On Fri, Sep 06, 2019 at 06:04:54PM -0700, Nick Desaulniers wrote:
> On Fri, Sep 6, 2019 at 5:14 PM Segher Boessenkool
> <[email protected]> wrote:
> > On Fri, Sep 06, 2019 at 04:42:58PM -0700, Nick Desaulniers via gcc-patches wrote:
> > > Just to prove my point about version checks being brittle, it looks
> > > like Rasmus' version check isn't even right. GCC supported `asm
> > > inline` back in the 8.3 release, not 9.1 as in this patch:
> >
> > Yes, I backported it so that it is available in 7.5, 8.3, and 9.1, so
> > that more users will have this available sooner. (7.5 has not been
> > released yet, but asm inline has been supported in GCC 7 since Jan 2
> > this year).
>
> Ah, ok that makes sense.
>
> How would you even write a version check for that?

I wouldn't. Please stop using that straw man. I'm not saying version
checks are good, or useful for most things. I am saying they are not.

Predefined compiler symbols to do version checking (of a feature) is
just a lesser instance of the same problem though. (And it causes its
own more or less obvious problems as well).

> > > Or was it "broken" until 9.1? Lord knows, as `asm inline` wasn't in
> > > any release notes or bug reports I can find:
> >
> > https://gcc.gnu.org/ml/gcc-patches/2019-02/msg01143.html
> >
> > It never was accepted, and I dropped the ball.
>
> Ah, ok, that's fine, so documentation was at least written. Tracking
> when and where patches land (or don't) is difficult when patch files
> are emailed around.

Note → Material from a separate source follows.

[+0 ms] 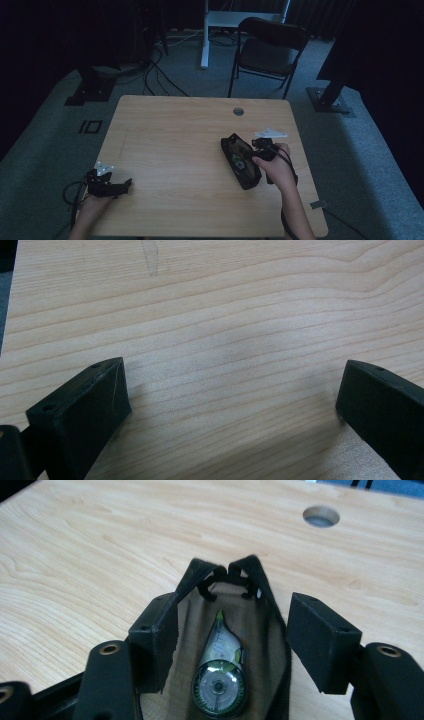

I try to keep track of when and where our kernel
> patches land, but I frequently drop the ball there.

I keep track of most things just fine... But the release notes are part
of our web content, which is in a separate CVS repository (still nicer
than SVN :-) ), and since I don't use it very often it falls outside of
all my normal procedures.

> your preference). I'm already subscribed to more mailing lists than I
> have time to read.
>
> > But I'll try to remember, sure.
> > Not that I am involved in all such discussions myself, mind.
>
> But you _did_ implement `asm inline`. ;)

That started as just

+ /* If this asm is asm inline, count anything as minimum size. */
+ if (gimple_asm_inline_p (as_a <gasm *> (stmt)))
+ count = MIN (1, count);

(in estimate_num_insns) but then things ballooned. Like such things do.


Segher

2019-09-09 17:10:19

by Miguel Ojeda

[permalink] [raw]
Subject: Re: [PATCH v2 4/6] compiler-gcc.h: add asm_inline definition

On Sat, Sep 7, 2019 at 3:11 PM Segher Boessenkool
<[email protected]> wrote:
>
> I wouldn't. Please stop using that straw man. I'm not saying version
> checks are good, or useful for most things. I am saying they are not.
>
> Predefined compiler symbols to do version checking (of a feature) is
> just a lesser instance of the same problem though. (And it causes its
> own more or less obvious problems as well).

That is fair enough, but what are you suggesting we use, then?

Because "testing to do X to know if you can do X" cannot work with
source code alone and implies each project has to redo this work in
its build system for each compiler, plus each project ends up with
different names for these macros. The C++20 approach of having
standardized macros for major features is way better (whether we have
one macro per feature or a __has_feature(X) macro). Note this does not
mean we need to take this to the extreme and have a feature-test macro
for *every* feature, bugfix or behavior change as a macro.

Cheers,
Miguel

2019-09-12 22:34:31

by Nick Desaulniers

[permalink] [raw]
Subject: Re: [PATCH v2 4/6] compiler-gcc.h: add asm_inline definition

On Sat, Sep 7, 2019 at 6:11 AM Segher Boessenkool
<[email protected]> wrote:
>
> On Fri, Sep 06, 2019 at 06:04:54PM -0700, Nick Desaulniers wrote:
> > On Fri, Sep 6, 2019 at 5:14 PM Segher Boessenkool
> > <[email protected]> wrote:
> > > On Fri, Sep 06, 2019 at 04:42:58PM -0700, Nick Desaulniers via gcc-patches wrote:
> > > > Just to prove my point about version checks being brittle, it looks
> > > > like Rasmus' version check isn't even right. GCC supported `asm
> > > > inline` back in the 8.3 release, not 9.1 as in this patch:
> > >
> > > Yes, I backported it so that it is available in 7.5, 8.3, and 9.1, so
> > > that more users will have this available sooner. (7.5 has not been
> > > released yet, but asm inline has been supported in GCC 7 since Jan 2
> > > this year).
> >
> > Ah, ok that makes sense.
> >
> > How would you even write a version check for that?
>
> I wouldn't. Please stop using that straw man. I'm not saying version
> checks are good, or useful for most things. I am saying they are not.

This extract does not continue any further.